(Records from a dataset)
####
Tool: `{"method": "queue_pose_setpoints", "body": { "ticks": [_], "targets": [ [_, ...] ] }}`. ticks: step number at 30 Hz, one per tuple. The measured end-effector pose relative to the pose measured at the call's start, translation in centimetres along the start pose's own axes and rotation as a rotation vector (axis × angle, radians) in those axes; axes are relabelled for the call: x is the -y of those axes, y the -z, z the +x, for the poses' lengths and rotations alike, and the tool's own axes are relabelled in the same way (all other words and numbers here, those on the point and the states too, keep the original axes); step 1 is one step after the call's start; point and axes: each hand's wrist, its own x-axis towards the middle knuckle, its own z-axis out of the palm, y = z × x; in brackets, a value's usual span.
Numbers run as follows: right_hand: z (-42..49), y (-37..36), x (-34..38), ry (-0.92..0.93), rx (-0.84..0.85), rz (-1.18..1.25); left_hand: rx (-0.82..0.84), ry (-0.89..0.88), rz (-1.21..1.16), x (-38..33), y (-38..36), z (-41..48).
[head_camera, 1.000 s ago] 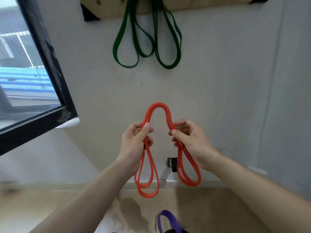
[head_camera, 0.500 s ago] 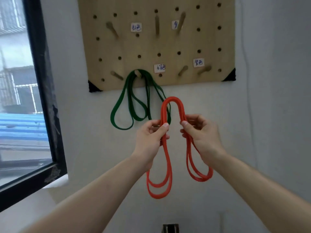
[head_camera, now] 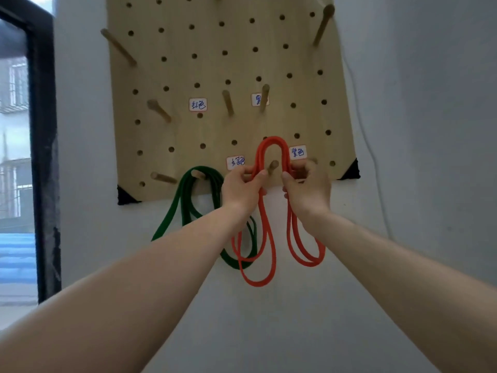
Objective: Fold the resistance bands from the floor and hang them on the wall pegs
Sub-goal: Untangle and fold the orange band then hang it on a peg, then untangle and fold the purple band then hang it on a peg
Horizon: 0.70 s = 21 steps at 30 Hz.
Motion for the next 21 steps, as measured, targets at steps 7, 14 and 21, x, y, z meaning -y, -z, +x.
{"method": "queue_pose_setpoints", "body": {
  "ticks": [7,14,21],
  "targets": [
    [2.5,-2.0,-3.7,-0.049,0.077,-0.181,0.013,0.253,0.047,2.8,-2.0,3.3],
    [0.3,0.5,-5.5,-0.136,0.26,-0.347,0.0,0.22,0.112,4.1,-0.4,1.2],
    [-7.2,4.6,-5.7,-0.018,0.364,-0.474,0.133,-0.01,0.253,4.7,2.5,-7.4]
  ]
}}
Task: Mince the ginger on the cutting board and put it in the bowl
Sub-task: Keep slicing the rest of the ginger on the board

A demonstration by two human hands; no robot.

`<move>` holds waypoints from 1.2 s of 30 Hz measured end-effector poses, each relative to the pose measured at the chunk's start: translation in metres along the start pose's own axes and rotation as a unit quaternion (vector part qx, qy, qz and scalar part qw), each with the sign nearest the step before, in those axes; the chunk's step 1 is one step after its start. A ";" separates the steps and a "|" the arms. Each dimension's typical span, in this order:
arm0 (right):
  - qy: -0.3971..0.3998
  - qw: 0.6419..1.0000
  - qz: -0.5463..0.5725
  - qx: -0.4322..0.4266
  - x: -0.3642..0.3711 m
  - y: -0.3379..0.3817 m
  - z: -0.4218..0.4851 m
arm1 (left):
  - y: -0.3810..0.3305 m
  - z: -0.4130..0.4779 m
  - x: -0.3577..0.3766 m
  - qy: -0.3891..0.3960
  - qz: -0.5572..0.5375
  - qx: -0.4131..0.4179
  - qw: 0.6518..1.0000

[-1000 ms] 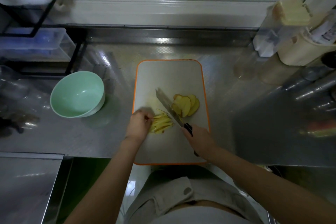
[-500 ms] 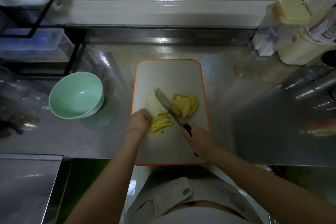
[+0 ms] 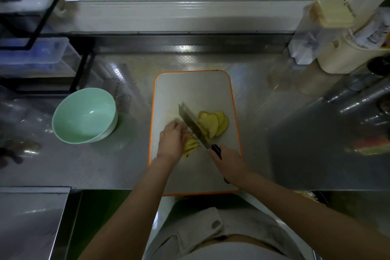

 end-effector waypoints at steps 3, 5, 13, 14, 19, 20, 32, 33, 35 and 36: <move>-0.001 1.000 0.001 -0.009 0.001 0.000 0.001 | -0.004 -0.003 0.005 0.031 0.008 0.047 0.998; -0.004 1.000 -0.001 -0.014 0.000 0.002 0.000 | -0.003 -0.006 0.006 0.051 0.025 0.056 0.997; 0.001 1.000 0.009 -0.027 0.001 0.010 -0.004 | 0.003 -0.028 0.011 0.068 0.093 0.101 0.988; -0.002 1.000 0.005 -0.029 0.001 0.012 -0.004 | 0.005 -0.031 0.011 0.059 0.086 0.095 0.990; -0.022 1.000 -0.013 -0.017 -0.005 0.010 -0.001 | 0.025 -0.037 -0.001 -0.046 -0.072 -0.026 0.996; -0.019 1.000 -0.009 -0.012 -0.005 0.010 -0.002 | 0.026 -0.037 -0.003 -0.057 -0.066 -0.030 0.996; 0.000 1.000 -0.010 -0.023 -0.003 0.015 -0.010 | 0.003 -0.035 0.008 0.032 -0.029 0.065 0.997; -0.002 1.000 -0.019 -0.019 -0.004 0.014 -0.010 | 0.004 -0.037 0.012 0.051 0.020 0.067 0.996; -0.009 0.999 -0.033 -0.012 -0.001 0.012 -0.011 | 0.003 -0.038 0.020 0.076 0.108 0.068 0.989; -0.011 0.999 -0.033 -0.009 0.000 0.013 -0.012 | 0.003 -0.039 0.022 0.079 0.134 0.071 0.985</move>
Point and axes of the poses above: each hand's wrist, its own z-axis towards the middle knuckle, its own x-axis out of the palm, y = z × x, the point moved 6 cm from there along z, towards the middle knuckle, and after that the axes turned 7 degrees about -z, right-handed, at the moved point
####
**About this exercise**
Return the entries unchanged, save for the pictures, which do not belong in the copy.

**Response**
Tool: `{"method": "queue_pose_setpoints", "body": { "ticks": [_], "targets": [ [_, ...] ] }}`. ticks: step number at 30 Hz, one per tuple. The measured end-effector pose relative to the pose measured at the call's start, translation in centimetres along the start pose's own axes and rotation as a rotation vector (axis × angle, radians) in those axes; axes are relabelled for the call: x is the -y of those axes, y the -z, z the +x, for the poses' lengths and rotations alike, and the tool's own axes are relabelled in the same way (all other words and numbers here, those on the point and the states too, keep the original axes); step 1 is one step after the call's start; point and axes: each hand's wrist, its own x-axis towards the middle knuckle, its own z-axis out of the palm, y = z × x; in brackets, a value's usual span.
Numbers run as follows: right_hand: z (-42..49), y (-37..36), x (-34..38), ry (-0.92..0.93), rx (-0.84..0.85), rz (-1.18..1.25); left_hand: rx (-0.82..0.84), ry (-0.89..0.88), rz (-1.21..1.16), x (-38..33), y (-38..36), z (-41..48).
[head_camera, 1.000 s ago] 
[head_camera, 0.500 s ago] 
[head_camera, now] 
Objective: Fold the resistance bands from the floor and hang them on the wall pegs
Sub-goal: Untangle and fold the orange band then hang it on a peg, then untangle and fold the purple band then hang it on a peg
Horizon: 0.70 s = 21 steps at 30 Hz.
Motion for the next 21 steps, as measured, targets at steps 7, 14 and 21, x, y, z meaning -y, -z, +x.
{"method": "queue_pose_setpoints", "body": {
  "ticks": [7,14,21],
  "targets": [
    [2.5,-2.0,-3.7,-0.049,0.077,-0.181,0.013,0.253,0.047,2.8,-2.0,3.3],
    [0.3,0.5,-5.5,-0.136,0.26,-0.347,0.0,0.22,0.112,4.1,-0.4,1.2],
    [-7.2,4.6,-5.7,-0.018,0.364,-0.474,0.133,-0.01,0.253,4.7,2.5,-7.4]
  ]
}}
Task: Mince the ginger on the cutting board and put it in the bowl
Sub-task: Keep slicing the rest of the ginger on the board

A demonstration by two human hands; no robot.

`<move>` holds waypoints from 1.2 s of 30 Hz measured end-effector poses, each relative to the pose measured at the chunk's start: translation in metres along the start pose's own axes and rotation as a unit quaternion (vector part qx, qy, qz and scalar part qw), each with the sign nearest the step before, in those axes; the chunk's step 1 is one step after its start. A ";" separates the steps and a "|" the arms. Each dimension's typical span, in this order:
arm0 (right):
  - qy: -0.3971..0.3998
  - qw: 0.6419..1.0000
  - qz: -0.5463..0.5725
  - qx: -0.4322..0.4266
  - x: -0.3642..0.3711 m
  - y: -0.3379..0.3817 m
  - z: -0.4218..0.4851 m
arm1 (left):
  - y: -0.3810..0.3305 m
  - z: -0.4130..0.4779 m
  - x: -0.3577..0.3766 m
  - qy: -0.3891..0.3960
  - qz: -0.5572..0.5375
  - qx: -0.4131..0.4179
  - qw: 0.6518..1.0000

[-1000 ms] 
[-500 ms] 
[+0 ms] 

 end-effector waypoints at steps 3, 5, 13, 14, 19, 20, 32, 33, 35 and 36: <move>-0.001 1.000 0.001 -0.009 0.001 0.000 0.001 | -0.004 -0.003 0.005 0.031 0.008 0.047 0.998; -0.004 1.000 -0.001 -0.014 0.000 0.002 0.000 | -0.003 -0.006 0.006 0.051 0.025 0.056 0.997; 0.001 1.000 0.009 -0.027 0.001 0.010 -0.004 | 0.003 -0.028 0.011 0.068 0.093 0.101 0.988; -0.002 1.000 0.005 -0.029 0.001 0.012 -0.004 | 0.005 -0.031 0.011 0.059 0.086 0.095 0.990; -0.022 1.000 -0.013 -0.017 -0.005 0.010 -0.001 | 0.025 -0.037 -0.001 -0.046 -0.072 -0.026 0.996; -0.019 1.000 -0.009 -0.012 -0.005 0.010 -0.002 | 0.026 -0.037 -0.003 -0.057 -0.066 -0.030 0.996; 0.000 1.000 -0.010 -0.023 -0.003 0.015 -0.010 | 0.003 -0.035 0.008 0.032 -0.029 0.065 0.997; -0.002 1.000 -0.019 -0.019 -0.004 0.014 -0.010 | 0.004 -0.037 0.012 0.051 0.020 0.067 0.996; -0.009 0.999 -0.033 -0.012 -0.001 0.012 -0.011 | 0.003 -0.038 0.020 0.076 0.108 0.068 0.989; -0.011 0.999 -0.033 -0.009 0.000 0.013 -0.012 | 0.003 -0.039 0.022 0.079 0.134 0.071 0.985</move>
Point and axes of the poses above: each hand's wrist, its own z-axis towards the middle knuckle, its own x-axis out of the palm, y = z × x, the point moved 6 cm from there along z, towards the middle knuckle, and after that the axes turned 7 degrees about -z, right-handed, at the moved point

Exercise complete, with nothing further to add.